French city adds info plaques to slave trader street names

Bordeaux (AFP)

As statues of slave traders and colonial figures tumble worldwide in a wave of anger against racism, Bordeaux wants to inform the public with a different tactic.

Streets named after slave traders in the southwestern French city, known for its red wine but also one with a colonial past, are getting additional information plaques put up but will not be renamed, a local official said.

Bordeaux was the second biggest slave port in France, and deported 150,000 Africans to the Americas
Bordeaux was the second biggest slave port in France, and deported 150,000 Africans to the Americas NICOLAS TUCAT AFP

Protesters against police brutality and racism in the wake of African American George Floyd’s killing by a white police officer have toppled statues of colonial figures in Britain, Belgium and the United States.

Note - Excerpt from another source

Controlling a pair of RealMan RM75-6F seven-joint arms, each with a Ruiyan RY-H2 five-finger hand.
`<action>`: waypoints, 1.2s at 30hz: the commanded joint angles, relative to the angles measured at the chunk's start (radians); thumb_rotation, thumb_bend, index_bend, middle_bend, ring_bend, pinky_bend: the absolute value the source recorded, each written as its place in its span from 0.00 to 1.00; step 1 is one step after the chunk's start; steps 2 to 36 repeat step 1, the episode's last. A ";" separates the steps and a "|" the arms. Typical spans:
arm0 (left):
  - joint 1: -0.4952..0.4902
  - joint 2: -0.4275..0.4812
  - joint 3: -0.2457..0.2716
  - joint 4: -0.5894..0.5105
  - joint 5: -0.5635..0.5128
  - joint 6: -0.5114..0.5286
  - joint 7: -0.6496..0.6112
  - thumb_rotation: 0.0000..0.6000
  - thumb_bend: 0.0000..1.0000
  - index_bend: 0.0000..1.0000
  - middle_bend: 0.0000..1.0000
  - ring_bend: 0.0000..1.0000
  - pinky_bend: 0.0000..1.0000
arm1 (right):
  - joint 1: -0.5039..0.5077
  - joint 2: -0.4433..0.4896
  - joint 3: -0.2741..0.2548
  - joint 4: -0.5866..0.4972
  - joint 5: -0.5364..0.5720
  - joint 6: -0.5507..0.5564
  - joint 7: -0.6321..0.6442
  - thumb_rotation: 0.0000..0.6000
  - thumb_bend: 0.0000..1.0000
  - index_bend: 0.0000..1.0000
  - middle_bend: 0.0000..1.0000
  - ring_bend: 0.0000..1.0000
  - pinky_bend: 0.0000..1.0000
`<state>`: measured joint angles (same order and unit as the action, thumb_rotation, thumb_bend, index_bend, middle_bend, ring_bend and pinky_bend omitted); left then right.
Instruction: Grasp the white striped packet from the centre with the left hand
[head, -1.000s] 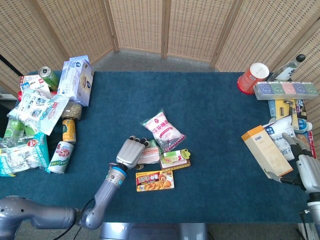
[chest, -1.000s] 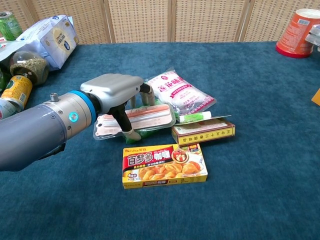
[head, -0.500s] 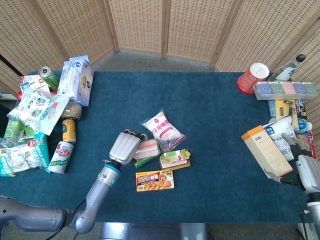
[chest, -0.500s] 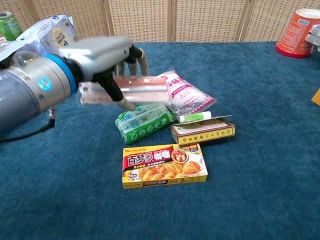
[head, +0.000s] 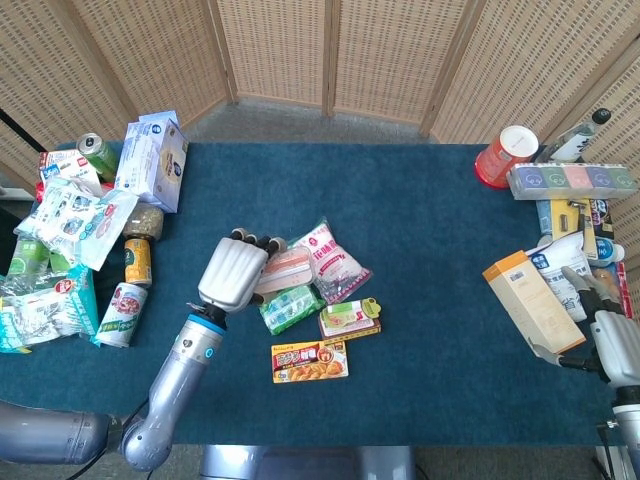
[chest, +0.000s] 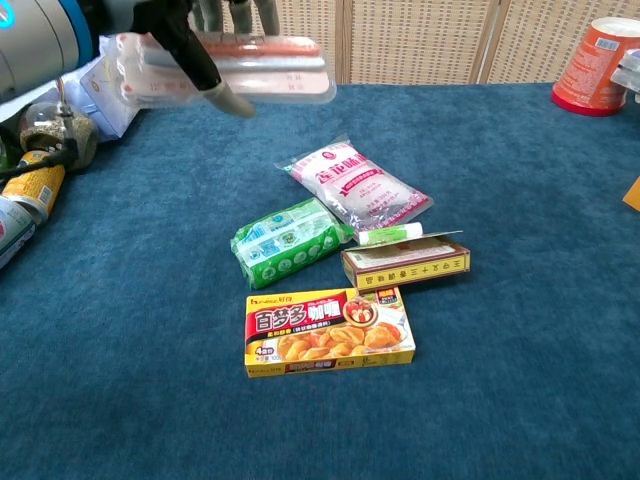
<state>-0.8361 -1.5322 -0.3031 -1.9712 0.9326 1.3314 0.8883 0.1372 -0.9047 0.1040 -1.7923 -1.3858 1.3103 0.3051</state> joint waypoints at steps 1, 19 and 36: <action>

Bordeaux was France’s second largest slave port, and prospered off the lucrative trade, deporting 150,000 African slaves to the Americas from 1672 to 1837 and providing Europe with goods such as cocoa, sugar and cotton.

The city’s colonial past has left its mark on France’s ninth largest city and five streets are named after slave traders.

From this week, their names will remain on the distinctive blue street signs but will be accompanied by an additional plaque explaining the background.

“It definitely resonates at a time where people are tearing down statues around the world,” said Malik Fetouh, equality and diversity officer for the town hall.

“Racism was born to justify the trading of human beings and the hierarchy between superior and inferior beings,” Fetouh told AFP.

But Bordeaux preferred to educate people who read the signs rather than rebaptise streets named for the seventeenth and eighteenth century slave traders, he said.

The new sign for David Gradis (1665-1751) street explains that he had 10 slave ships and provided a plot of land that became the city’s first Jewish cemetery. A website with more information can be accessed through a QR code.

For several years, Bordeaux has undertaken steps to address its colonial history, by initiating discussion groups, creating historical walking tours on the city’s links with slavery and installing a statue of Modeste Testas, a slave deported to Santo Domingo by Bordeaux’s inhabitants.

France’s largest slave port Nantes installed a memorial to the abolition of slavery in 2012.

But there has also been backlash. A statue of a black slave commemorating the abolition of slavery was found covered in white paint in the southwestern city of Pau on Thursday, next to the inscription “white lives matter”.

A French law in 2001 proclaimed slavery and the slave trade as a crime against humanity.